Agriculture Minister Leon Bignell said the first random roadblock would be held this month and will focus on travelers coming to South Australia from Victoria.
“Road users must observe the rules. All fresh produce needs to be disposed of in roadside bins before crossing the border,” Mr Bignell said.
“South Australia is the only mainland state that is fruit fly free and we want to keep it that way. If you are carrying fruit or vegetables - eat it, bin it, or declare it.
“There are penalties for anyone found carrying fruit or vegetables and officers will issue expiation notices. SA Police will also be providing support throughout the operation.”
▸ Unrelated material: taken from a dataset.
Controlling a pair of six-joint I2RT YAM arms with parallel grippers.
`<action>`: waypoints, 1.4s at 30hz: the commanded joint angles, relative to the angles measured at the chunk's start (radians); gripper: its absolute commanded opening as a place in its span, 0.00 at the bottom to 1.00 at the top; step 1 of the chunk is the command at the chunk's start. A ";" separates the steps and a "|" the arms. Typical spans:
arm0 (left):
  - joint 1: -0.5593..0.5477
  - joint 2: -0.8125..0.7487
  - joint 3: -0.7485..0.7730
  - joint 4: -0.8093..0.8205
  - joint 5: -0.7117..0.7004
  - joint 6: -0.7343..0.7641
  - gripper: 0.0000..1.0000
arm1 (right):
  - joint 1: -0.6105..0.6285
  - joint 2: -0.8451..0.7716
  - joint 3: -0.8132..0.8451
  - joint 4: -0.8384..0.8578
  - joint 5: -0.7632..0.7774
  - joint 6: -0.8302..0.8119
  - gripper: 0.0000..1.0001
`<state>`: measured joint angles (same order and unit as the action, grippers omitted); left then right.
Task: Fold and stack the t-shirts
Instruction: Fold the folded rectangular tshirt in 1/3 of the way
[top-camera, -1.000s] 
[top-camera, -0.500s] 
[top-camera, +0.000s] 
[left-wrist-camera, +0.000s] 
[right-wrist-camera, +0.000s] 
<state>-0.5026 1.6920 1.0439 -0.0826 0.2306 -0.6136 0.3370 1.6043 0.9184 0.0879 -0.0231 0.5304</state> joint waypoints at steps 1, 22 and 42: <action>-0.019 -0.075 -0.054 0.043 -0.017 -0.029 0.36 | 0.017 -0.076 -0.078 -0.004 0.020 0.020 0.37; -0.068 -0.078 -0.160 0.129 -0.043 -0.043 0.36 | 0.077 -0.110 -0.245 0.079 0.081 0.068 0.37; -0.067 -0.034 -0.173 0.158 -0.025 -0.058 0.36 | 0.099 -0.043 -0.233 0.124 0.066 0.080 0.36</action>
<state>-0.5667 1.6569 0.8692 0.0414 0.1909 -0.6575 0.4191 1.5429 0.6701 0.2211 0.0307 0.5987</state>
The State Government, through Biosecurity SA, has a thorough program of initiatives to prevent fruit fly including:
- 360 additional traps in the Adelaide Hills to support its formal pest free area recognition for the Thailand export market for cherries, strawberries, apples and pears
- A targeted release of sterile Queensland fruit flies (Q-flies) in the Black Forest area
- Trialling the use of smartphone technology to record fruit fly trapping results
“Fruit fly management protects the commercial production of fruit and vegetables, including wine grapes and almonds, with an estimated farm-gate value of $851 million,” he said.
“It also secures horticultural producers’ access to important citrus and almond export markets including the United States, New Zealand and Japan, worth about $170 million each year, and helps maintain our global reputation for premium food products and leading biosecurity measures.”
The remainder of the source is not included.